A new survey (BioTrends Research) of oncologists in the US and around the world indicated that 42-45% on US docs would take a "wait and see" attitude toward prescribing biosimilar mAbs when they first become available. This contrasts with 25% docs in France and 33% docs in Germany for example. The same US docs also said that 75-80% of them would prescribe biosimilar ESAs or G-CSF when available.
So US docs are being more conservative in their approach with the mAbs to treat cancer -- like rituximab, trastuzumab, cetuximab and brevacizumab. They apparently want to see how these drugs perform in patients post-approval (just not their patients first!).
I'd find that surprising at first but it really isn't. Medicine is pretty conservative field -- afterall is based on "do no harm" as a first precept. What personal experience I have with a decision like this does mirror this behavior. My daughter is on Enbrel for AS. Her rheumatologist basically looked at the innovator drugs Enbrel, Humira and Simponi -- all anti-TNF alpha drugs, all approved from well known companies -- and opted for Enbrel as his first choice.

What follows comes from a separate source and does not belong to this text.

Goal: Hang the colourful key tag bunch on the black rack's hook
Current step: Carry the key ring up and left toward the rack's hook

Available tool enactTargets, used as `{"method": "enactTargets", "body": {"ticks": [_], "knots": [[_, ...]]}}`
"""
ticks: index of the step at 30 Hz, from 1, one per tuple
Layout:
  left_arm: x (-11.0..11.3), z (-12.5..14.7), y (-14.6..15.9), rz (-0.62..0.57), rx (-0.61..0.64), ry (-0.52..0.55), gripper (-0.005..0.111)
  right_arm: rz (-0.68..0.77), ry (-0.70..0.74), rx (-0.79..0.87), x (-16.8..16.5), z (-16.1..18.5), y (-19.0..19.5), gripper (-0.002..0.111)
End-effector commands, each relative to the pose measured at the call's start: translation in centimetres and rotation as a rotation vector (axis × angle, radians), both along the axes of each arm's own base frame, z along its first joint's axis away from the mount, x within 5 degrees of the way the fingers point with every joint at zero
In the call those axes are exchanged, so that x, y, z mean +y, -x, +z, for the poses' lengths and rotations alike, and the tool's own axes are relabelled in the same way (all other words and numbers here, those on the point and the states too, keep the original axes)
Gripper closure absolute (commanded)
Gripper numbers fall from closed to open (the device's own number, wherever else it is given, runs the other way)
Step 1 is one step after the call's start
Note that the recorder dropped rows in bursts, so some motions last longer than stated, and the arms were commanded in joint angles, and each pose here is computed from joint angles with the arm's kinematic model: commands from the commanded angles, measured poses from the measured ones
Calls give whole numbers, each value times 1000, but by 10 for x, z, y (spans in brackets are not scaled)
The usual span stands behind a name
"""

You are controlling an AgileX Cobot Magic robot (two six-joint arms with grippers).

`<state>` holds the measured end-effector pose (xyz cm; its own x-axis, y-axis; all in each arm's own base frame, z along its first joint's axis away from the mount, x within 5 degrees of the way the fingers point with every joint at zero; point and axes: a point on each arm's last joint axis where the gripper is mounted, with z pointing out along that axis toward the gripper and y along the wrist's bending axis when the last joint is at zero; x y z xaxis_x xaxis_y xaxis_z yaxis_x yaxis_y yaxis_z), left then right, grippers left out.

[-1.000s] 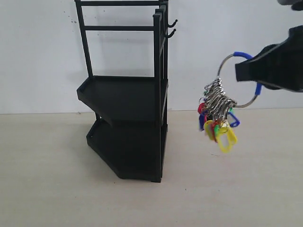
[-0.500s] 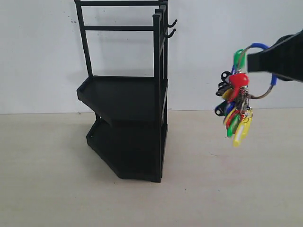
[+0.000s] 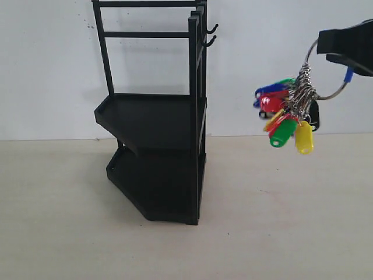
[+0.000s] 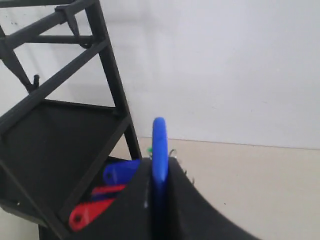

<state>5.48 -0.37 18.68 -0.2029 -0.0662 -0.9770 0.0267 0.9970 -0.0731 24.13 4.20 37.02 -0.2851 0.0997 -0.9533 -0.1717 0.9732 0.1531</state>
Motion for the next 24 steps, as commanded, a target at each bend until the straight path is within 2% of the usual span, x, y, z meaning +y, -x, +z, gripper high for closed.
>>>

Why? Because he had the greatest clinical experience with it. Most of his patients on this drug class had seen it. It had been approved first and was around the longest. Also, he has a family member on it who has experienced success with it. Bascially, given the choice he'd follow the timeline of approval -- Enbrel, Humira and then Simponi -- given no other information. It's logical. Let experience be my guide. And that's with approved, innovator drugs. So it's not surprising that the first biosimilars may face some skepticism until they get some experience in the real world -- kind of like a new job applicant. See Fierce Biotech.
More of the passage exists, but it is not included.